Requirement
Lines outside the range are not wanted. Give again exactly the lines between the line holding "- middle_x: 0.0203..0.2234" and the line holding "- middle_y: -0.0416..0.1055", inclusive, from the listing below.
═════ Recorded data ═════
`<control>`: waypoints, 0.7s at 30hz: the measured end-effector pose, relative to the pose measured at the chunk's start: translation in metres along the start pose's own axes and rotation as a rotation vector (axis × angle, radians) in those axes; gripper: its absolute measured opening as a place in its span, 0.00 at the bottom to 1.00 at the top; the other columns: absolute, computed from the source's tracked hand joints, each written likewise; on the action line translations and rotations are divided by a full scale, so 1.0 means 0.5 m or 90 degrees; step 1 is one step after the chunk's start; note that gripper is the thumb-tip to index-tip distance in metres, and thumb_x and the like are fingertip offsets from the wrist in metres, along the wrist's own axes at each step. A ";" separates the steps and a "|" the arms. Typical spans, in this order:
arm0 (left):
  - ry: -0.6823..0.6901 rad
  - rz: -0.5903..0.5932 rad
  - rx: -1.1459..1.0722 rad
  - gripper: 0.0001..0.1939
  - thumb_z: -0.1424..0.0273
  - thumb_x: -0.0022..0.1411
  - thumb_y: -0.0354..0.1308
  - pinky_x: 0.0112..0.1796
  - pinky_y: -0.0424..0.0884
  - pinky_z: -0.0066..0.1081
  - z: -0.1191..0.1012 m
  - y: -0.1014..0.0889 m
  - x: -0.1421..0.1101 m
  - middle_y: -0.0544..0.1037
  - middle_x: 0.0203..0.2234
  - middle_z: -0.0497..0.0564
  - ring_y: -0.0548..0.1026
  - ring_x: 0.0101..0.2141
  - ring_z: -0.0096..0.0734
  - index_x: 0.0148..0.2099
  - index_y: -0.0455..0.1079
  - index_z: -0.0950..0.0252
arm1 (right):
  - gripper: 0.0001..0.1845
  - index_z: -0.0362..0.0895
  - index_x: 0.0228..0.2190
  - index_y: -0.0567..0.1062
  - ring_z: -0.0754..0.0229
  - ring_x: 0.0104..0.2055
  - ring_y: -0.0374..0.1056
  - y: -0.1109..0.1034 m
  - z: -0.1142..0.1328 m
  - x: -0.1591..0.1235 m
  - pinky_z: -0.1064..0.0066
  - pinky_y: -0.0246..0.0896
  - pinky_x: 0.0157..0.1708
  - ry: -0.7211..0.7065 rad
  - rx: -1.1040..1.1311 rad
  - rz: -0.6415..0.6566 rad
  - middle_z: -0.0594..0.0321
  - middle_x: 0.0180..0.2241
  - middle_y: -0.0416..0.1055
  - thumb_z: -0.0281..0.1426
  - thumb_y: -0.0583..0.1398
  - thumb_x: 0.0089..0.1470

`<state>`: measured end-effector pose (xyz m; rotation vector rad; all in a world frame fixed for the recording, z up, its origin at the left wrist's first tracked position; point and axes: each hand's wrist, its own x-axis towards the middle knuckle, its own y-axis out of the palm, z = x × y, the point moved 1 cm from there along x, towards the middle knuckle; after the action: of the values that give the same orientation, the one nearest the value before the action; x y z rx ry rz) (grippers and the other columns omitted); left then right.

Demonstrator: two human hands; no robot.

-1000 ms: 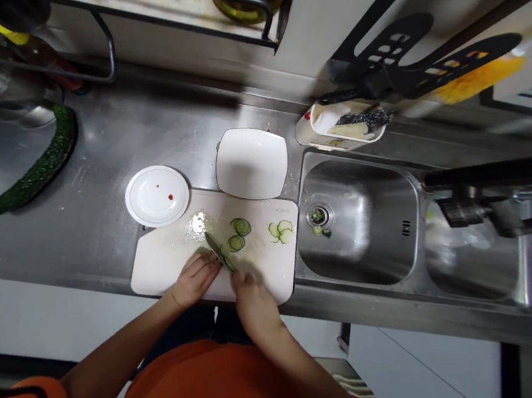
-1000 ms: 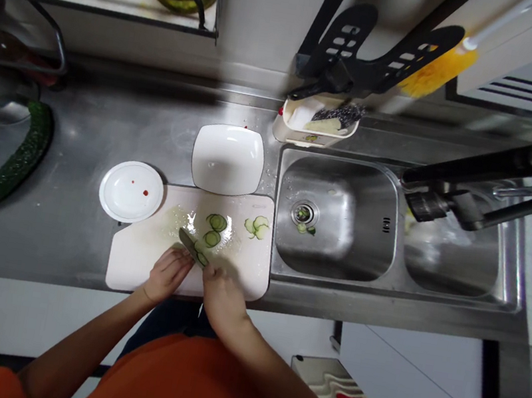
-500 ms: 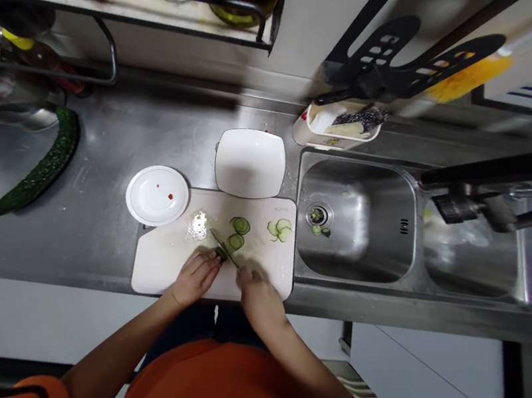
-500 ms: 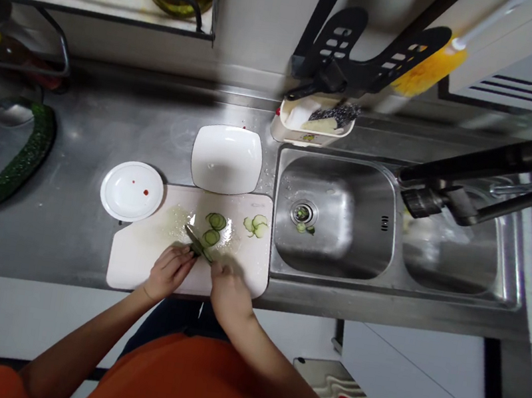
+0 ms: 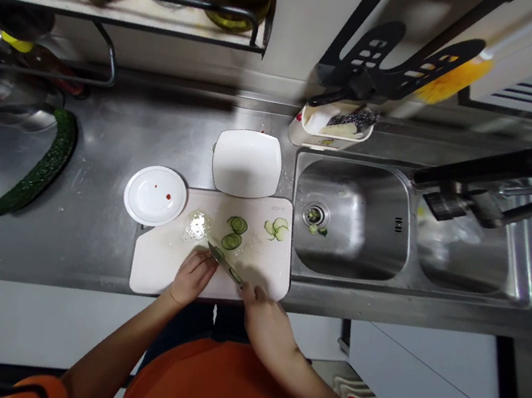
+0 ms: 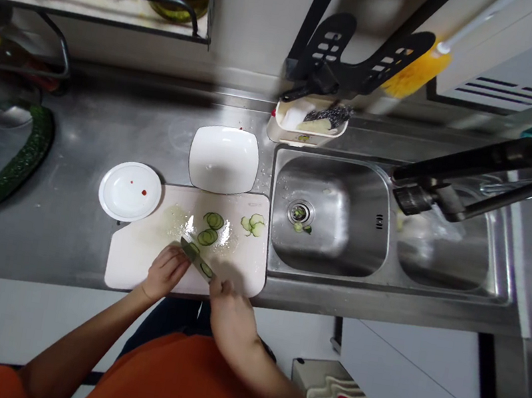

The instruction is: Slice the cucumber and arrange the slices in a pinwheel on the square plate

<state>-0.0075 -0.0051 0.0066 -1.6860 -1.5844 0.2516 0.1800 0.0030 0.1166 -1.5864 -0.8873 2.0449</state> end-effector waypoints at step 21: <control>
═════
Output for this exercise
  - middle_x: 0.0203..0.2234
  - middle_z: -0.0497..0.0564
  - ring_y: -0.0548..0.1026
  - ring_x: 0.0101..0.2141
  - ring_z: -0.0096..0.0734
  - index_x: 0.0148..0.2099
  - index_y: -0.0455..0.1079
  - index_z: -0.0950..0.0252
arm1 (right):
  - gripper: 0.0001..0.1845
  - index_z: -0.0362..0.0895
  - index_x: 0.0228..0.2190
  - index_y: -0.0567..0.1062
  - ring_z: -0.0754..0.0229
  - ring_x: 0.0104..0.2055
  - ring_y: -0.0374..0.1056
  - y: -0.1109..0.1034 m
  - z: -0.1142..0.1328 m
  - x: -0.1591..0.1235 m
  - pinky_z: -0.1064..0.0066
  - pinky_y: -0.0246..0.0896
  - pinky_x: 0.0157..0.1708
  - ry: -0.7211..0.7065 rad
  - rx: -1.1040..1.1311 rad
  - rz: -0.6415..0.6566 rad
  - middle_z: -0.0594..0.0321
  - middle_x: 0.0180..0.2241
  - middle_y: -0.0416..0.1055

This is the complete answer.